At Poolaw's one-day trial, reported KSWO, the jury was presented with evidence by prosecutors that there was no way to state with certainty that her drug use caused her miscarriage, and both the nurse and the medical examiner noted the fetal abnormalities seen at the autopsy.

The jury convicted her in under three hours. She was sentenced to four years in prison.

"In Oklahoma, we've seen a real spike in the last couple of years" in prosecutions of women who had miscarriages or stillbirths," Dana Sussman, the deputy executive director for the National Advocates for Pregnant Women (NAPW) told Oxygen.com. She suggested that part of the reason for the increase in cases was the 2020 ruling by the state Supreme Court.

"Oklahoma became the third state in the country to have its highest court official sanction these kinds of prosecutions as an expansion of existing criminal law — whether criminal child neglect or child endangerment or child abuse or murder or manslaughter," she explained. "Of course, prior to this ruling, prosecutors were bringing these cases, but this was the first one they had pled all the way up to the Oklahoma Supreme Court" after the lower courts had dismissed them as too expansive.

Sussman said that, in Poolaw's case, her conviction does appear to violate even the broad permissive nature of the 2020 ruling, which only applied to "viable" fetuses. 

"In a case like this, how do you established that a fetus is viable at any gestational age?" she asked. "Here we've got both the fact that medical consensus is that this fetus is pre-viability simply because of their gestational age. But in addition to that, the medical examiner listed a whole host of other conditions that the fetus had that would have potentially led to the miscarriage."

"And, of course," she added, "some miscarriages just happen and we don't know the cause."

Statistics developed by the NAPW show that cases like Poolaw's — in which women are prosecuted for miscarriages or stillbirths that the state decides they caused, and/or for drug use during pregnancy— are increasingly more common.
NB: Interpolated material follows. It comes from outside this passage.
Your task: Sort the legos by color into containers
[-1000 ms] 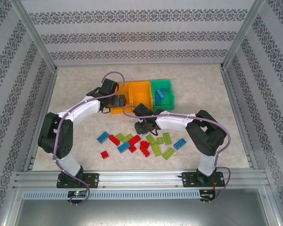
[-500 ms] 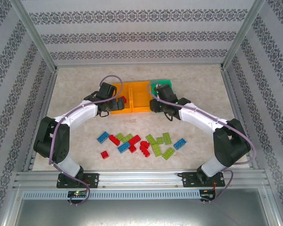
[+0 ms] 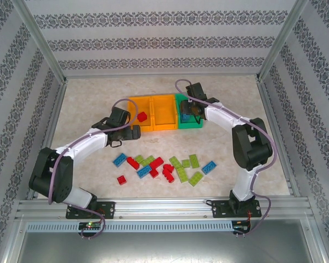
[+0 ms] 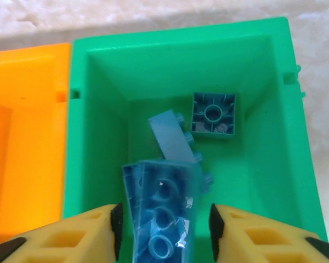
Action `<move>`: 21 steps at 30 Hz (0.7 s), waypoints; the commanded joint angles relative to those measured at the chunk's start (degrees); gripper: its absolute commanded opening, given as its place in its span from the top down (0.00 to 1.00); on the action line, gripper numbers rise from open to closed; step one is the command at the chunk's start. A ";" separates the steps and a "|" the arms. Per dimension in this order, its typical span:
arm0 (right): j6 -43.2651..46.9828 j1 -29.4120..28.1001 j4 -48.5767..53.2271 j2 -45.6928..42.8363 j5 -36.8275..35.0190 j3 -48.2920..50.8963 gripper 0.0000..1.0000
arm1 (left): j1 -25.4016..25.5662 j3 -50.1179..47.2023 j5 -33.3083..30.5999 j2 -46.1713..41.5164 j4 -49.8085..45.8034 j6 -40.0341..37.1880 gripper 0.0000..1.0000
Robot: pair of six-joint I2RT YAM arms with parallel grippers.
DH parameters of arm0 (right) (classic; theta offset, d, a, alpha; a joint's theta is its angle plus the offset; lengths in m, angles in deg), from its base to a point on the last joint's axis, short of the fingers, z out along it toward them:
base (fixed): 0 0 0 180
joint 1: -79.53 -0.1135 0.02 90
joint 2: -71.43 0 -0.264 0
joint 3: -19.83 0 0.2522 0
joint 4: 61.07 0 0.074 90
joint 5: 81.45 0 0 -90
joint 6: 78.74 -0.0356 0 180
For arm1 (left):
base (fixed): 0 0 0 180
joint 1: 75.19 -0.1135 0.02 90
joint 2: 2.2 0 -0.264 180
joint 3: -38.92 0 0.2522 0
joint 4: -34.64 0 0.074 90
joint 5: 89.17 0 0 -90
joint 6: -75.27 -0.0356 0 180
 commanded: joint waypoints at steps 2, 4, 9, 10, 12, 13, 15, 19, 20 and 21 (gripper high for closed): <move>0.47 0.25 1.02 0.00 -1.15 -1.05 0.39 | -0.36 -1.37 -2.62 -2.31 -3.61 1.80 0.01; 0.25 0.14 0.59 -1.15 -0.67 -0.26 0.33 | -0.40 -1.39 -3.77 -2.28 -7.18 3.93 0.00; 0.16 -1.09 -2.35 -5.97 -0.82 4.08 0.22 | -0.35 -1.64 -4.14 -2.09 -13.82 10.80 0.00; 0.20 -1.34 -2.86 -7.07 -0.94 4.80 0.20 | -0.40 -1.81 -2.61 -1.96 -14.09 11.92 0.00; 0.18 -1.74 -3.20 -8.49 -1.26 5.69 0.19 | -0.34 -1.96 -0.09 -1.70 -14.47 13.64 0.00; 0.16 -1.81 -3.20 -9.06 -1.29 6.04 0.18 | -0.34 -1.92 0.51 -1.53 -15.40 14.50 0.00; 0.41 -2.01 -3.29 -10.29 -1.50 6.80 0.17 | -0.36 -1.59 0.76 -1.63 -17.70 15.68 0.00; 0.61 -2.02 -3.99 -12.21 -2.04 8.81 0.16 | -0.39 -3.14 1.62 -3.45 -20.16 19.00 0.00; 0.60 -2.02 -4.24 -12.48 -2.20 9.12 0.16 | -0.39 -3.88 2.15 -4.00 -20.18 20.20 0.00; 0.60 -2.01 -4.34 -12.73 -2.38 9.62 0.16 | -0.40 -4.73 2.93 -4.72 -20.03 21.65 0.01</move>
Since the legalization of abortion in 1973, a total of 1,600 women in the United States were prosecuted for actions during their pregnancies, the NAPW says; 1,200 of those women were prosecuted after 2006.
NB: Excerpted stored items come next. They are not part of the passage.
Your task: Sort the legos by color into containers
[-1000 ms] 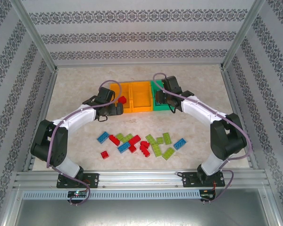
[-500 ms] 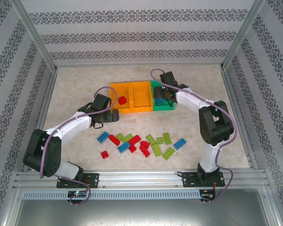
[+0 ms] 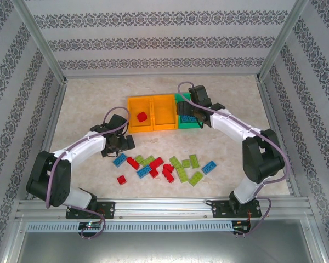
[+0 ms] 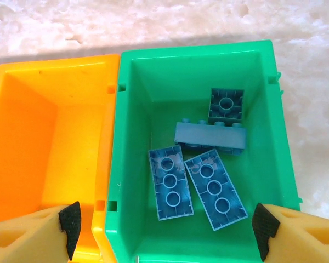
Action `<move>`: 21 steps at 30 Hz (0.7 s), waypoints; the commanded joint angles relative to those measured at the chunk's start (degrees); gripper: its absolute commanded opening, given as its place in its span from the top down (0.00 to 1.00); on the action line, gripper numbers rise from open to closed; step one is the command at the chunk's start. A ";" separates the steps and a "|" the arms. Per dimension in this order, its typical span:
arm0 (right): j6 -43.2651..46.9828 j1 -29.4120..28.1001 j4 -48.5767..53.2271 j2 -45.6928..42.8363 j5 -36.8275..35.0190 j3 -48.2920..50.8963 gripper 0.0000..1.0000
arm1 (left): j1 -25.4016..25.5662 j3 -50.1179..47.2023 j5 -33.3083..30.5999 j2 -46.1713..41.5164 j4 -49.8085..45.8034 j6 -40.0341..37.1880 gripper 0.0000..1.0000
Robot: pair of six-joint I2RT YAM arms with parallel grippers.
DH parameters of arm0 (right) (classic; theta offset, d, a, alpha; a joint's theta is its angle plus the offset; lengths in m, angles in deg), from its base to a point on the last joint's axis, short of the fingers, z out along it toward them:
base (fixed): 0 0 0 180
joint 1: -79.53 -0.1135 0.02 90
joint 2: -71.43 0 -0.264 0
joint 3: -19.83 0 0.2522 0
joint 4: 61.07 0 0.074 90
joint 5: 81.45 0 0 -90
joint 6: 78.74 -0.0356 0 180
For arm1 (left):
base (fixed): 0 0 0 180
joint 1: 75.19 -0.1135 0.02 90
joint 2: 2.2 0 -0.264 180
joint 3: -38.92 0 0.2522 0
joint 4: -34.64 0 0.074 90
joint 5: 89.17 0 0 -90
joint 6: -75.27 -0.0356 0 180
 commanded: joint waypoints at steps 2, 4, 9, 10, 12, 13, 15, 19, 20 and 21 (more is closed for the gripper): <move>-0.08 -0.15 -1.45 -1.91 -2.26 2.32 0.15 | -0.40 -3.52 4.01 -3.70 -3.59 8.09 0.00; -0.42 -0.05 -1.83 -2.37 -2.38 3.21 0.15 | -0.39 -4.42 5.75 -4.40 -3.26 10.46 0.00; -1.01 0.21 -3.73 -4.16 -2.75 5.85 0.14 | -0.34 -4.09 5.97 -4.09 -4.47 13.32 0.00; -0.97 0.28 -4.11 -4.63 -2.88 6.49 0.14 | -0.36 -4.25 6.20 -4.12 -4.44 13.98 0.00; -1.02 0.38 -4.88 -5.37 -3.42 7.63 0.13 | -0.40 -4.55 6.41 -4.30 -4.05 15.02 0.00; -0.94 0.39 -5.22 -5.77 -3.76 8.17 0.12 | -0.40 -4.65 6.19 -4.27 -4.13 15.44 0.00; -0.55 0.48 -5.93 -6.54 -4.30 9.16 0.11 | -0.40 -4.97 6.36 -4.09 -3.73 16.25 0.00; 0.71 0.74 -7.36 -8.20 -5.05 11.11 0.06 | -0.48 -5.33 6.88 -4.00 -3.40 17.42 0.00; 1.05 0.81 -7.53 -8.53 -5.32 11.48 0.06 | -0.41 -5.42 6.78 -4.06 -3.52 17.50 0.00; 1.25 0.83 -7.69 -8.77 -5.54 11.64 0.05 | -0.41 -5.51 6.82 -4.00 -3.54 17.61 0.00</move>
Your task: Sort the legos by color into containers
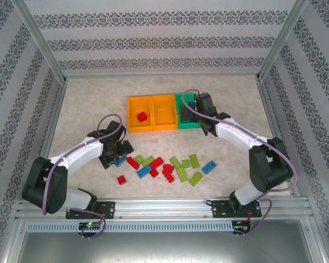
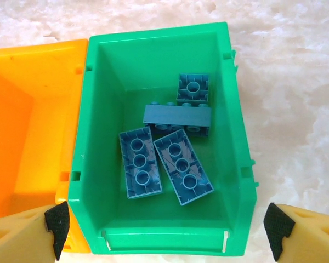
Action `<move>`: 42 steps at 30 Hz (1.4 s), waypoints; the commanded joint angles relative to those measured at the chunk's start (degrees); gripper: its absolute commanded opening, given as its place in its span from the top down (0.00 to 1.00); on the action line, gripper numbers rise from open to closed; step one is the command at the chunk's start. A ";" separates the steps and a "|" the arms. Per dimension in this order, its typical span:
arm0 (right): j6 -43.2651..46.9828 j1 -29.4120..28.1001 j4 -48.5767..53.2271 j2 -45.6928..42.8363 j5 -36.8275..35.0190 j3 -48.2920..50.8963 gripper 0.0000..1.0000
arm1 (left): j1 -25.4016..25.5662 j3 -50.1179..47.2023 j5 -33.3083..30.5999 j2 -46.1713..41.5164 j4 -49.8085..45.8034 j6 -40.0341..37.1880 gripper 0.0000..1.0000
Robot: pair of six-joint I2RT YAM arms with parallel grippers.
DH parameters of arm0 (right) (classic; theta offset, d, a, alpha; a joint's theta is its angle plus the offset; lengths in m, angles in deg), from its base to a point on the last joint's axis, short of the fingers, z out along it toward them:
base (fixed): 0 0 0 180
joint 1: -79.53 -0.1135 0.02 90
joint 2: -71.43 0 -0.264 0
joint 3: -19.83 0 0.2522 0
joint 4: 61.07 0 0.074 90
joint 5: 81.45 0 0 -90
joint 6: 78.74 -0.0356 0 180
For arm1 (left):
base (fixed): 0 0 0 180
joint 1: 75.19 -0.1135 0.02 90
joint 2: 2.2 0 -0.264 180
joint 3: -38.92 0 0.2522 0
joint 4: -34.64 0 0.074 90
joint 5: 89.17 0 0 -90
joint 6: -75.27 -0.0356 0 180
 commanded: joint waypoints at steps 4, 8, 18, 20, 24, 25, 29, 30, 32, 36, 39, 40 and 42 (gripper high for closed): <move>1.33 0.68 -2.30 -2.40 -2.45 1.86 0.04 | -0.50 -0.87 0.44 -0.17 -1.22 2.36 0.03; 1.42 0.93 -2.86 -2.95 -2.58 2.89 0.03 | -1.45 -0.88 0.34 1.31 -0.62 1.66 0.07; 1.17 2.15 -3.22 -4.66 -2.56 4.66 0.03 | -2.74 -1.15 1.70 4.85 2.02 0.26 0.15; 1.08 2.35 -3.16 -5.07 -2.69 5.01 0.03 | -2.76 -1.03 1.24 5.14 2.79 0.12 0.17; 1.09 2.73 -2.92 -5.58 -2.78 5.50 0.02 | -2.73 -0.25 0.92 6.12 3.38 -0.66 0.27; 1.14 2.87 -2.87 -5.82 -2.91 5.66 0.02 | -2.76 -0.12 0.75 6.30 3.34 -0.87 0.30; 1.36 3.64 -2.40 -6.58 -3.67 6.35 0.02 | -2.78 0.15 -0.17 6.16 3.87 -0.97 0.41; 1.42 3.95 -2.18 -6.84 -3.81 6.63 0.02 | -2.71 0.24 -0.42 5.90 3.90 -1.05 0.42; 1.50 4.60 -1.90 -7.48 -3.93 7.36 0.02 | -2.75 0.75 -1.19 5.10 3.99 -1.58 0.46; 0.54 6.57 -1.17 -8.51 -3.54 9.15 0.02 | -2.71 3.16 -3.03 2.82 4.22 -3.43 0.48; -1.55 9.12 -0.76 -9.26 -1.70 10.92 0.02 | -2.62 6.76 -2.71 1.88 6.22 -6.32 0.48; -2.35 9.98 -0.79 -9.63 -1.00 11.68 0.02 | -2.45 8.72 -2.44 2.12 6.71 -7.57 0.48; -3.37 11.28 -1.10 -10.59 0.27 13.17 0.02 | -1.52 13.11 -1.49 3.57 8.01 -10.12 0.48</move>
Oklahoma, with 57 such cases documented since 2006 and only nine before, is fourth in the nation for such prosecutions. (Alabama accounts for 500 of the 1,200 cases since 2006, making it the state most likely to prosecute women for actions during their pregnancies, followed by South Carolina and Tennessee.)

Sussman notes that many of the cases of child neglect or endangerment brought against women for actions during their pregnancies "involve cases of exposure, not harm. So prosecutors do not even have to allege or prove any harm to the fetus in those cases."

"Women of color are disproportionately represented in these arrests and other deprivations of liberty," she added. "Of course, this is all rooted in the racist propaganda around the 'war on drugs' and 'crack babies' sort of hysteria that surrounded that in the 1980s and 90s."

"The people who are policed the most in all forms," she said, "are disproportionately women of color and families of color."